Кантор отвлекся, поднял голову и посмотрел на нее так, будто вообще забыл, что в классе у него ученик. Последнее время, особенно после болезни, он стал чрезвычайно сосредоточенным на своих мыслях и все время что-то записывал на разрозненных листочках. Чернильные кляксы уже въелись в его пальцы, но Шеффре не обращал на них внимания. Джен подсмотрела однажды —
— Голос? А, ты про мутацию, наверное?
— Да… Почему у мальчи… у нас это происходит?
— Ну видишь ли, когда ты растешь, у тебя удлиняются и утолщаются голосовые связки, и со временем это приводит к тому, что голос становится ниже. А во время ломки ты пытаешься говорить и по-старому, фальцетом, и уже новым тембром, поэтому и получается то так, то эдак. Но в конце концов ты привыкаешь, и звук перестает срываться.
— И петь уже не получится?
— Почему же? Просто до поры до времени нельзя понять, каким голос станет у взрослого человека. У кого-то остается певческим, у кого-то — уже не годным для этого.
— А как было у вас?
Припоминая, Шеффре нахмурился, а потом рассмеялся:
— Как у тебя сейчас. Почти что так же: мой был не таким звонким. Правда, в твоем возрасте он уже изменился, и вокал я оставил.

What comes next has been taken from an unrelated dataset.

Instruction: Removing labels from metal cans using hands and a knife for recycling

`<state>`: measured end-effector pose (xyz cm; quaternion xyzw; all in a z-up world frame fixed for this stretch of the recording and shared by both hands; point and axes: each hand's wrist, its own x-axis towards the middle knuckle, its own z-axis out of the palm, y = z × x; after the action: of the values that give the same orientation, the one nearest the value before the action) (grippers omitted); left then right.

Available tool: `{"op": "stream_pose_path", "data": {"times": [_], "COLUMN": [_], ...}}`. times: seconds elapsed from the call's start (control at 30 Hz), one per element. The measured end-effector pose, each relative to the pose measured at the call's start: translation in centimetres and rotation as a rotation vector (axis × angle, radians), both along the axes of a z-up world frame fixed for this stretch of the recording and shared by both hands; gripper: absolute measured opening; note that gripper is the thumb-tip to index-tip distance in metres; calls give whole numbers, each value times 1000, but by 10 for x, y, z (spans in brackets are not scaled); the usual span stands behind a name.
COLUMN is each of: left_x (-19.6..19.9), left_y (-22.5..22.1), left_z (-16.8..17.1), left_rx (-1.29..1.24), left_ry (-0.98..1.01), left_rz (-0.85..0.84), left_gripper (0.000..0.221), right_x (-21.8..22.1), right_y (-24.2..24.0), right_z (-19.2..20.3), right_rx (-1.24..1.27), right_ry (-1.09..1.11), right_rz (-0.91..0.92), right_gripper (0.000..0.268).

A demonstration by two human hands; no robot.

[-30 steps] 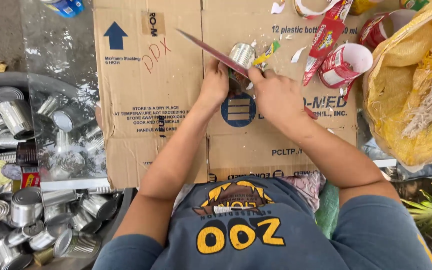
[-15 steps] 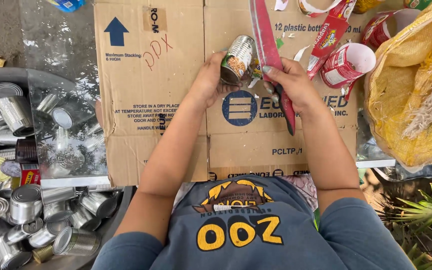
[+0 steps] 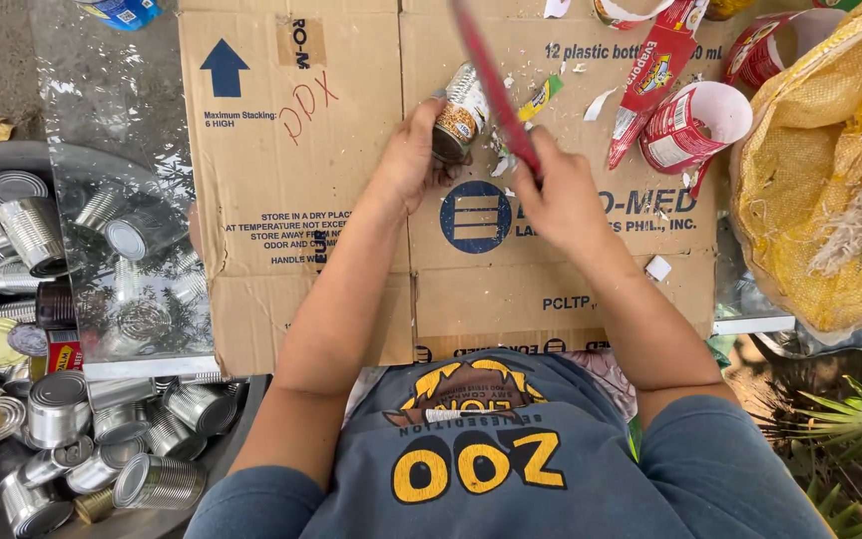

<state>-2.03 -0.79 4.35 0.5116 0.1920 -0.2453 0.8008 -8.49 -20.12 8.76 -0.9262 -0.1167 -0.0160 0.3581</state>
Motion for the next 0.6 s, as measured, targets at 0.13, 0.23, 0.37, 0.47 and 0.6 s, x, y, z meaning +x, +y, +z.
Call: {"op": "stream_pose_path", "data": {"times": [0.13,0.23,0.37,0.47,0.6], "left_x": [-2,-3,-1,-3,-2], "left_y": [-4,-7,-5,-12,-15], "left_z": [-14,-2,-7,-12,-25], "left_rx": [5,39,3,29,-5], "left_ry": [-76,-53,-29,-82,-47], "left_rz": [22,5,33,33,129], "left_gripper": [40,54,44,42,48], "right_x": [-6,6,2,18,13], "right_y": [14,9,16,3,-1], "right_z": [1,-10,-3,-13,-11], "right_rx": [-452,-506,-590,-644,-631], "right_ry": [-207,-229,-140,-99,-304], "right_rz": [5,-26,-26,-25,35], "right_gripper": [16,16,25,24,30]}}
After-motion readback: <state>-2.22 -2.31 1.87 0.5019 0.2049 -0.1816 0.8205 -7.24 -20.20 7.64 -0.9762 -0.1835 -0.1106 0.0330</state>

Тебе ведь уже четырнадцать…
— Зимой пятнадцать.
— Зимой пятнадцать… — задумчиво повторил учитель. — Господи боже мой, как летит время… уже пошел шестой год, как донья Беатриче привела тебя сюда…
— А бывает так, чтобы у мальчика голос не сломался? Вообще не сломался? Остался таким, как был раньше?
— Нет, без вмешательства не бывает.
— Без какого вмешательства?
Кантор серьезно поглядел на него:
— Дженнаро, знаешь, тебе лучше не сталкиваться с этим.
— Вы имеете в виду мужчин, которые исполняют женские партии?
— Да, я имею в виду именно этих мужчин. Которые исполняют женские партии.
Джен почувствовала, что краснеет, и поспешила уткнуться в свою партитуру. Она знала про евнухов, оскопленных для сохранения высокого голоса и поющих в операх вместо женщин, участие которых в искусстве церковь не одобряла. Знала, но ни разу в жизни их не видела. Ей всегда казалось странным, почему ради выполнения одних божественных предписаний еще более безжалостно попираются другие, ведь ежели Творец создал кого-то таким, а не другим, то как можно вмешиваться в пути Провидения, подчас против воли самого господня создания? Меж тем спросить об этом она не решилась бы никого, сама вынужденная всю жизнь притворяться не той, кем была сотворена.
— Но знаешь, странно, что у тебя до сих пор ничего не меняется, — Шеффре слегка прищурился. — Скажи, ты обычно хорошо себя чувствуешь? Голова больше не болела?
— Нет, мессер, — задохнувшись, прошептала Джен и снова пожалела, что завела эту тему.
— Подойди-ка.
Учитель вышел из-за стола и поманил Дженнаро к ближайшему из окон. Она поправила воротничок, подошла. Шеффре повернул ее к свету и велел раскрыть рот, что она и сделала. Внимательно оглядев ее гортань, он пожал плечами:
— Не вижу ничего необычного… Быть может, ты просто из поздних. Что ж, подождем до восемнадцати лет.
У Джен отлегло от сердца, но она так испугалась, что горло будто стиснули, и заговорить сразу после этого девушка не смогла. Долго ли еще ее будет спасать этот воротничок на шее, маскирующий полное отсутствие адамова яблока, и повязка на груди, пока худо-бедно скрывающая саму грудь?
— Дженнаро, а не хочешь ли ты мне кое в чем помочь? — вдруг осенило Шеффре, и он стремительно схватил со стола свои бумаги. — Возьми лютню и сыграй-ка эту партию.